TASK GOAL:
Return the data verbatim, without pictures.

DATA SEGMENT:
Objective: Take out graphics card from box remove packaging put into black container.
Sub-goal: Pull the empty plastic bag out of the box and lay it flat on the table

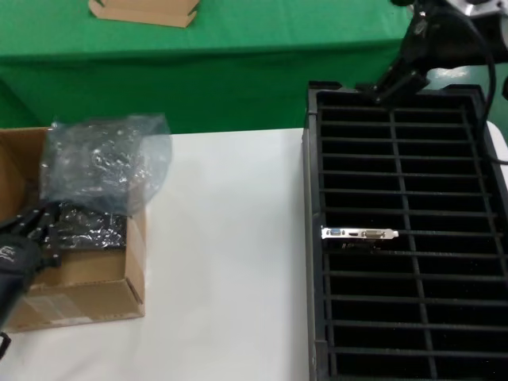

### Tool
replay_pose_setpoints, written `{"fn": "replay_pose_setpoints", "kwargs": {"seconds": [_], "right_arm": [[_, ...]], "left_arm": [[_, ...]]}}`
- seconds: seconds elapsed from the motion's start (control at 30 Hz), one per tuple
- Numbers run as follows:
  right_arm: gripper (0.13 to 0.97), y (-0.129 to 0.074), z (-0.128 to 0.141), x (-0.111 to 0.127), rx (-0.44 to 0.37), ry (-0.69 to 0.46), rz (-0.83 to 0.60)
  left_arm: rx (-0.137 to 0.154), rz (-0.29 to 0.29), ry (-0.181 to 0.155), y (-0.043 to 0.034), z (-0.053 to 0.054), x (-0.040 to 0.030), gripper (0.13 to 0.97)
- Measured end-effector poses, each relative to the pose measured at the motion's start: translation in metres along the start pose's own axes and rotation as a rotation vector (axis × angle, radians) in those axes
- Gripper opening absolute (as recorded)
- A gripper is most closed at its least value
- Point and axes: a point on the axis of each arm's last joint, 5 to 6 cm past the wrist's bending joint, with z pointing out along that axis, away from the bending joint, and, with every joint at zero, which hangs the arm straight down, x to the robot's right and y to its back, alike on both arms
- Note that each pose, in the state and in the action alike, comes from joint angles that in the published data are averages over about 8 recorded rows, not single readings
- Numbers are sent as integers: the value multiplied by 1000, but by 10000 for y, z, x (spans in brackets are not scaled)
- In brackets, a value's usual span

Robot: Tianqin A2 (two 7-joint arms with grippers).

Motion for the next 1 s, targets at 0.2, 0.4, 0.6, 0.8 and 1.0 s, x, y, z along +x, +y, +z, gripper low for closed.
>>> {"fn": "replay_pose_setpoints", "kwargs": {"seconds": [0.2, 0.4, 0.6, 0.8, 1.0], "right_arm": [[917, 128, -200, -291, 81, 146, 43], [947, 314, -308, -576, 165, 241, 101], [964, 584, -337, -845, 233, 286, 170], [965, 881, -339, -1038, 278, 319, 236], [966, 1132, -300, -1168, 317, 351, 298]], "left_arm": [[-20, -25, -85, -53, -48, -108, 139], [-51, -90, -274, -131, -123, -334, 139], [-112, -106, -482, -154, -235, -697, 139], [-249, -85, -676, 50, -409, -1123, 139], [-401, -99, -788, 372, -470, -1341, 139]]}}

SOLUTION:
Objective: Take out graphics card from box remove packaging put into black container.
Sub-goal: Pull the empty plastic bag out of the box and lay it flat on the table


### Tool
replay_pose_setpoints, written `{"fn": "replay_pose_setpoints", "kwargs": {"seconds": [_], "right_arm": [[_, ...]], "left_arm": [[_, ...]]}}`
- seconds: seconds elapsed from the motion's start (control at 30 Hz), one per tuple
- Numbers run as follows:
  right_arm: gripper (0.13 to 0.97), y (-0.129 to 0.074), z (-0.128 to 0.141), x (-0.111 to 0.127), rx (-0.44 to 0.37), ry (-0.69 to 0.46), rz (-0.83 to 0.60)
  left_arm: rx (-0.137 to 0.154), rz (-0.29 to 0.29), ry (-0.181 to 0.155), y (-0.043 to 0.034), z (-0.053 to 0.054), x (-0.040 to 0.030), gripper (0.13 to 0.97)
- Measured end-effector poses, each relative to the pose measured at the motion's start: translation in metres along the start pose's own axes and rotation as a rotation vector (axis × angle, radians) in those axes
- Gripper opening absolute (as recorded)
- A gripper is most closed at its least value
- Point and axes: a point on the axis of each arm's last joint, 5 to 6 cm past the wrist's bending joint, with z pointing out along that axis, away from the bending joint, and, with every joint at zero, which hangs the arm straight down, x to the robot's right and y to its back, alike on both arms
- Note that each pose, in the state and in the action alike, comes from joint angles that in the published data are averages over about 8 recorded rows, not single readings
- Numbers are sent as integers: the value multiplied by 1000, but by 10000 for y, z, x (spans in brackets are not scaled)
- In brackets, a value's usual span

Robot: Tianqin A2 (two 7-joint arms with grippers).

Motion for the next 1 s, targets at 0.2, 0.4, 0.6, 0.8 and 1.0 s, x, y, z along +x, +y, +z, gripper low for closed.
>>> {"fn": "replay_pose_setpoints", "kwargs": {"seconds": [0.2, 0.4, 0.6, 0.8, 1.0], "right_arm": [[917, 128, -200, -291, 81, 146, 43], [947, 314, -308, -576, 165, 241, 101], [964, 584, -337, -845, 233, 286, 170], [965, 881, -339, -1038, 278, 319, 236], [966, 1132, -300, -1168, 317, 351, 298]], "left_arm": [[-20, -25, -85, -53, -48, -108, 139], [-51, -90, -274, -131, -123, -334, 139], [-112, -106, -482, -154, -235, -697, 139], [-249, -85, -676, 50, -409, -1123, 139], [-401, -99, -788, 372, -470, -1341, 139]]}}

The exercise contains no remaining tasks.